La familia Millán crece en el negocio ganadero con un ambicioso proyecto en San Rafael

Los dueños de la cadena Átomo desarrollan un emprendimiento modelo en San Rafael, que apunta lograr un sistema intensivo de producción de carne y a generar un impacto económico en la zona.

Pioneros en el engorde a corral en Mendoza, la familia Millán, propietaria de los supermercados Átomo, continúan invirtiendo en lo que consideran el futuro de la ganadería.

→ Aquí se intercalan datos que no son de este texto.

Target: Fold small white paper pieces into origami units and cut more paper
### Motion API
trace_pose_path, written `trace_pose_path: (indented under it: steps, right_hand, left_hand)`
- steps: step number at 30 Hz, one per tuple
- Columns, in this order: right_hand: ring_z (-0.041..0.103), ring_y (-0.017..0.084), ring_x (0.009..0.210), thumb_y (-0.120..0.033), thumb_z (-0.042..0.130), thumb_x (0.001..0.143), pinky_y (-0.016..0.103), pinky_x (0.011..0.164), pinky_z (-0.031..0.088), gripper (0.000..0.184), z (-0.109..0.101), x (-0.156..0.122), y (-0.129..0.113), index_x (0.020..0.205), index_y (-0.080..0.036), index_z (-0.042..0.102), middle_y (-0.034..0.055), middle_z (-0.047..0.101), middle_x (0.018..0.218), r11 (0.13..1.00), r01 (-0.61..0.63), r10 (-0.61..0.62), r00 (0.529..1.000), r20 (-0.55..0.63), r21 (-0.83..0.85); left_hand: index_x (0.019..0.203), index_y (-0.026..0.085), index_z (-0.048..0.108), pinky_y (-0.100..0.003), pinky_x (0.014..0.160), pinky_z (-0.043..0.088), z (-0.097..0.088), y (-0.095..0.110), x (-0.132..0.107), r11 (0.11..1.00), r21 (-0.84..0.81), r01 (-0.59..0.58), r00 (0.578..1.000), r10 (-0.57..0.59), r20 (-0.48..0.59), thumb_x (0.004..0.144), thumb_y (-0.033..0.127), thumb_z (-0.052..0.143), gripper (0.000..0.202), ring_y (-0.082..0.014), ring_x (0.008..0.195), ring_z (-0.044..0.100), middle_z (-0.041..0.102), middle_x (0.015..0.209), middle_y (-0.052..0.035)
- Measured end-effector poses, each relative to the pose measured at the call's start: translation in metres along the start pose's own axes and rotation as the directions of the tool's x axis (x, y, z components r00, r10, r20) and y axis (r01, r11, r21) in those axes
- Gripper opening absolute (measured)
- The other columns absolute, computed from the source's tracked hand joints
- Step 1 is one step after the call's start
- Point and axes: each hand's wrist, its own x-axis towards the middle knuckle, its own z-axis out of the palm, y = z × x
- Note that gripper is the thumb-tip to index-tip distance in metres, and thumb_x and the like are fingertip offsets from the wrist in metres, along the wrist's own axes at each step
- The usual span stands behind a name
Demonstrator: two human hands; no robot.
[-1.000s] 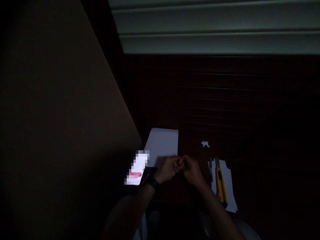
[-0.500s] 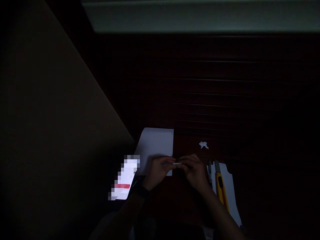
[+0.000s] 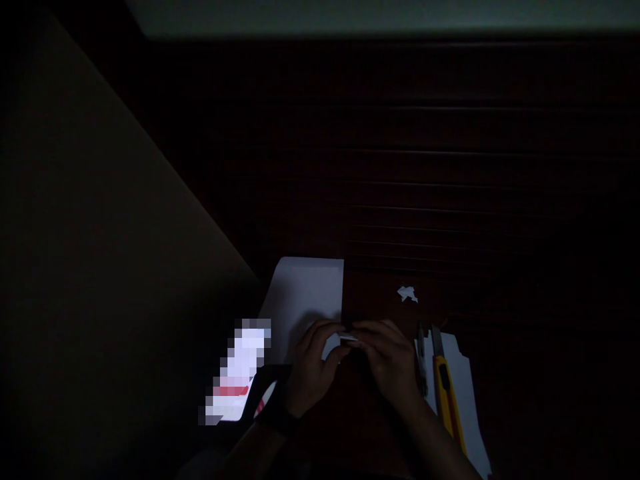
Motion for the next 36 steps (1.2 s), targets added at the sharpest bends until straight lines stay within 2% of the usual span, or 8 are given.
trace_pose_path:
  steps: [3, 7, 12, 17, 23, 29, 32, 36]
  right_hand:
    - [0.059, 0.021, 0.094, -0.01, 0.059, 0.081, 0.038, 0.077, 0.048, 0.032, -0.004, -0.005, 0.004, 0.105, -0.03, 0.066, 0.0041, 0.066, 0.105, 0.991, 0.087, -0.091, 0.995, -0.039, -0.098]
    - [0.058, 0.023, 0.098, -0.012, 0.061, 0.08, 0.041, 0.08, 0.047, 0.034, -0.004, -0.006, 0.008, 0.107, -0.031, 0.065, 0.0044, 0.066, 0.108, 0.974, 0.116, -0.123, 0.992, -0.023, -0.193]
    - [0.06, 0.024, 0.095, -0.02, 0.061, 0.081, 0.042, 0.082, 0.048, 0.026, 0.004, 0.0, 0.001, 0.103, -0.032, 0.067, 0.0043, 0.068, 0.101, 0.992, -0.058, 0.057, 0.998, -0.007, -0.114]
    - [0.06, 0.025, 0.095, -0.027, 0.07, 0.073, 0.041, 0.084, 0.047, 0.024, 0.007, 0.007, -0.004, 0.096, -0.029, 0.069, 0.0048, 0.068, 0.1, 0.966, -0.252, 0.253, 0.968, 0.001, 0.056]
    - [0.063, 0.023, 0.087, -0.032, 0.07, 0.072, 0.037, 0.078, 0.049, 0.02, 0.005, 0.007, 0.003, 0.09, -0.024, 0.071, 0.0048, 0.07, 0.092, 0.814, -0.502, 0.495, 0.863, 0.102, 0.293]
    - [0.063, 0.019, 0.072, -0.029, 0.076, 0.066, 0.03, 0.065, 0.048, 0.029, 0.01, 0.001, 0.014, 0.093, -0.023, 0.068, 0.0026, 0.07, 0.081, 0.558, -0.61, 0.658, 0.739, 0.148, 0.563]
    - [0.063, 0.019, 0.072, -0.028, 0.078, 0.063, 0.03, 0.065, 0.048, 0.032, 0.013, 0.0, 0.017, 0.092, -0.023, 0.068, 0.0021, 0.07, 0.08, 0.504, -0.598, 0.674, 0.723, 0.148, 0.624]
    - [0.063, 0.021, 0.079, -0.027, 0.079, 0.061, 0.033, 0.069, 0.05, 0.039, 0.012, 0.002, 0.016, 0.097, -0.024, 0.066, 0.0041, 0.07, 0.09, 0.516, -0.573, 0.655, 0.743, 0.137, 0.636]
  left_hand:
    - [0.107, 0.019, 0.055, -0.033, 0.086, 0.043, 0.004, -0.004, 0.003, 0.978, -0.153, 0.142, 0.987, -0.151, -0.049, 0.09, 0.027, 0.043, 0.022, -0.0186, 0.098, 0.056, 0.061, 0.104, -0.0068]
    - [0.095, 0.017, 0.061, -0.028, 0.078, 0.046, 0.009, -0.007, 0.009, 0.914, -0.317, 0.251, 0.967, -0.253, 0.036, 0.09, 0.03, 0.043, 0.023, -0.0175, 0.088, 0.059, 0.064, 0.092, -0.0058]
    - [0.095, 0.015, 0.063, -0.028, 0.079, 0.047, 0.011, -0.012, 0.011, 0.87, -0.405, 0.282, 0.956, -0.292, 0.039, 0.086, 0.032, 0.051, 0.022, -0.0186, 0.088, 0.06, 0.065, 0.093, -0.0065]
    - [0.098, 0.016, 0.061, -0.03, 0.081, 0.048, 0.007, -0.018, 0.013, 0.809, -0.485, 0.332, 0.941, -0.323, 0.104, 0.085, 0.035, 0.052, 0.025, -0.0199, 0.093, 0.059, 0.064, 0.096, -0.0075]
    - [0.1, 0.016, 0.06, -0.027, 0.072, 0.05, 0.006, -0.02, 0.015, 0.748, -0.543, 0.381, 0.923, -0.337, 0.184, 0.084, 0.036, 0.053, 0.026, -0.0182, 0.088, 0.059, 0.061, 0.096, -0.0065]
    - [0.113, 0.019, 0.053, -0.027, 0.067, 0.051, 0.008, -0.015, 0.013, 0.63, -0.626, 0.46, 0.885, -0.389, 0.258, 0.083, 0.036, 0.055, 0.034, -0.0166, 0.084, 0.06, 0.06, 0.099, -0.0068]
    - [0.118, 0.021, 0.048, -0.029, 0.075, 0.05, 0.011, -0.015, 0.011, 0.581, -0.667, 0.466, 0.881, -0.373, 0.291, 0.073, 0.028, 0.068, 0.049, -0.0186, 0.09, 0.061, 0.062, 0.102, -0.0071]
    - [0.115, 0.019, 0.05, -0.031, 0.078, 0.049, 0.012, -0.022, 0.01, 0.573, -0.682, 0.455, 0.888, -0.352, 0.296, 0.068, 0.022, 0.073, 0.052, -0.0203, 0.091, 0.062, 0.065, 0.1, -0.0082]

Desde hace poco más de siete años funciona en el distrito sanrafaelino de Goudge un feedlot de aproximadamente 10 hectáreas, con instalaciones de primer nivel y en constante innovación que han motorizado la economía del lugar, generando no sólo la producción de granos sino también fuentes de trabajo para los pobladores de la zona.

Luego de exhaustivos estudios de impacto ambiental, factibilidad y riesgos de contaminación, el emprendimiento comenzó a funcionar en un predio de 250 hectáreas en el que también hay plantaciones de viñedos, ciruelas D´Agen y duraznos para envasar. El mismo fue adquirido por la familia Millán en el marco de un plan de inversiones.

“Comenzamos con unos corralitos pero fue creciendo la necesidad, mejoramos notablemente la infraestructura y seguimos apostando a aumentar la producción, dado que lo que se produce se destina a consumo interno con la comercialización en los supermercados de la firma (Átomo), pero no logramos cubrir la demanda”, aseguró Gabriel Salas, gerente del feedlot.

El feedlot tiene 5.000 cabezas de ganado vacuno, una cantidad que representa la mitad de la capacidad con la que cuenta, lo que lo convierte en el más grande de la provincia.

La inversión derramada beneficios para la zona donde está enclavado el emprendimiento, hoy por hoy la firma compra entre 12 y 14 millones de kilos de silos de maíz a productores de la región, que se adquieren, se acumulan y con los que posteriormente se realizan grandes bunker utilizados durante todo el año. “San Rafael está fuera de la región granera del país, el maíz debíamos traerlo de otras provincias como San Luis, La Pampa y Córdoba, con el tiempo hemos logrado que produzcan los productores locales”, explicó Salas.

Agregó además que toda la carne de San Rafael, Valle de Uco y parte de Mendoza, se faena en San Rafael, convirtiéndose en una inversión real. A esto hay que sumarle que todo el guano que se produce se industrializa para su posterior comercialización en los supermercados de la cadena. El procesamiento lleva más de un año para que se transforme en un fertilizante de primera calidad, que luego se vende a un precio conveniente por el costo alcanzado y es destinado a fincas como abono natural.